# 180G Low Light Planted Tank



## MadDiscus (Aug 7, 2011)

Hi all,

I am new and this is my first planted tank. It took me about 7 months to get it done right so far. I am not good with art/decorating, so any suggestions are welcome.



*Dimenssion*
6 x 2 x 2 ft


*Fish*
13 discus
33 cardinal tetra
12 sterbai corys
4 oto
3 ABN plecos
thinking to put some Geo RedHead


*Equipment*
2x 36" T5 HO light on 2 hrs @ noon and 4hrs in the evening (each fixture comes with 4 bulbs, but only use 2 (1x 10000k and 1x Pink bulb))
note: from what i read 1 bulb T5HO is enough for low light plant

1x fx 5 filter
1x reaction 45 filter

Pool sand 


*Plants*
anubias
cryt wenti
java moss
sword
Marsilea Minuta 
Red Flame Sword
some other plants but don't know the names


2 big Drift wood.

I put some root tabs nothing else (no CO2). I do 30% - 50% WC about 2 times a week.

Thank you,

Tony


----------



## Hilde (May 19, 2008)

Well your scape doesn't apply the golden rule, which directs the eye through out the tank. But I quite understand the dilemma of getting the fish to swim around the wood. For when I have a large plant on the side the fish are always on the side where the plant is.


----------



## MadDiscus (Aug 7, 2011)

so you 're suggesting move the big wood to the right and put a big plant right in the middle? Just an fyi: that big wood is 24" cube. what if i take the big piece out and replace with something else? 

If you don't mind, can you share with me the Golden Rule is? sorry for many newbie questions.


----------



## Kathyy (Feb 22, 2010)

Golden Ratio. The link Hilde posted is nice but it is ratio, not rule.

Another easier to use rule is the rule of thirds. Divide horizontally and vertically into thirds and place focus points at the intersections, never dead center.

Either one makes for a better composition in a planted tank and in photos. 

If the wood on the right is two pieces, put the blocky one at the golden ratio mark and arrange the the other two low on the left hand side all twisty for great places for your anubias to root. I would put the swords and cabomba around the blocky wood as they will grow to the surface and plant the anubias and crypts as I please. If it is one then put it on the left side instead!


----------



## MadDiscus (Aug 7, 2011)

sorry about the link, i thought it was 1 of those ads, don't know the term (like other sites, it's automatic highlight couple words). 


Wow!!! there are lot of things to learn and learning everyday. I'll try that and will update asap. Thank you Kathy again.


----------



## discuspaul (Jul 27, 2010)

Looks pretty good, Tony - you're on the right track - keep it up.


----------



## jjp2 (May 24, 2008)

Have you tried turning the drift wood on the right so the knot is on the right, then move it to the right a little but not to the filter intake, then place plants through the knot.


----------



## MadDiscus (Aug 7, 2011)

Thank you for your inputs. I'll keep it update


----------



## MadDiscus (Aug 7, 2011)

Ok here is an update. I moved the right piece DW around. What do you think?


----------



## Gatekeeper (Feb 20, 2007)

I liked the first setup better, but it can work with the second as well. 
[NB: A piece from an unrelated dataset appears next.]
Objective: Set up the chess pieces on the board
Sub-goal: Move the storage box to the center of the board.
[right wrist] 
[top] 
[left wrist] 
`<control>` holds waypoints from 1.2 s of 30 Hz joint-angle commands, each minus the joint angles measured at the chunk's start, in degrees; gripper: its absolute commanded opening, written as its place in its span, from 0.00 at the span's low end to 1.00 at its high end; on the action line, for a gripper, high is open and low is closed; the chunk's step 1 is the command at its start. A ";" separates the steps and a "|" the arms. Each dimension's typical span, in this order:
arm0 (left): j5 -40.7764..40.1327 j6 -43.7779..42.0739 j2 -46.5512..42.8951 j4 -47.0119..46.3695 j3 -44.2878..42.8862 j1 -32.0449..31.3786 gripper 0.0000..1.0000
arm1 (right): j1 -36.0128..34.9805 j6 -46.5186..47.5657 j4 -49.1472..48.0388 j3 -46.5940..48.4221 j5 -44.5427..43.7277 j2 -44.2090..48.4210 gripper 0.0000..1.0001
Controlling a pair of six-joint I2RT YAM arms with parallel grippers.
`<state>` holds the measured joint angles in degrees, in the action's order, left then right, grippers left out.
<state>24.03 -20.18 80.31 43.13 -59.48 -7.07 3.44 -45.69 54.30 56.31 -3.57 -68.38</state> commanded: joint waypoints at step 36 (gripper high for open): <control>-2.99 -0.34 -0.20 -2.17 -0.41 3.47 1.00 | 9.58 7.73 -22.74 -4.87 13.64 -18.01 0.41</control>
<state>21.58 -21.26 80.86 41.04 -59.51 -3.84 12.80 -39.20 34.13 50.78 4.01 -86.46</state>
First suggestion, the plants on the right and left side look very "smashed" up against the side. Maybe relax them a bit, give them room to grow. 

Taller plants to the back, smaller to the front, etc. 

Trim some of the random stem plants down and replant. This will help eliminate some of the eye catchers that seem to always draw you eye away from looking at focal points.You need to control height with the plants in a tank this size. One random growing plant will catch your eye very easy and really detract from the important things you have to offer in this setup.

Big suggestion, but more my preference.... bigger plants with bigger leaves. Aponogeton, Echinodorus, Cryptocoryne species seem to be great offerings that could really give some more depth and character to such a tank. 

You have gorgeous fish.


----------



## Hilde (May 19, 2008)

I like it better now. The wood flows better. Now you have more empty spaces thought. My eye just gets stuck on the empty space on the right side. Perhaps some plants from the left could go there.


----------



## jjp2 (May 24, 2008)

I like the one on the right a lot better this way. I agree with Hilde that you need to fill in with some plants now.


----------



## sick lid (Jan 13, 2008)

Gatekeeper said:


> Big suggestion, but more my preference.... bigger plants with bigger leaves. Aponogeton, Echinodorus, Cryptocoryne species seem to be great offerings that could really give some more depth and character to such a tank.
> 
> You have gorgeous fish.


I agree with Gatekeeper. Something big for some punch. Really looking forward to watching this tank progress.


----------



## jart (Jan 17, 2003)

Gatekeeper said:


> You have gorgeous fish.


They really are...


----------



## MadDiscus (Aug 7, 2011)

Oh man!!! You all read my mind. I do have a sword (amazon I think) behind that tall plant on the right side. It was 20" tall from other tank. I also have another one, do you think it will better with 2 swords or 1?


Thank you guys for all your suggestions, make my tank looks beautiful 




jart said:


> Gatekeeper said:
> 
> 
> > You have gorgeous fish.
> ...


I love those discus


----------



## JRMott (Jul 30, 2010)

I think the background would look better if it were black.


----------



## DennisSingh (Nov 8, 2004)

show off your bb tanks dude. tank looks nice


----------



## dannylill1981 (Apr 11, 2012)

gorgeous tank mate nice fish too.....


----------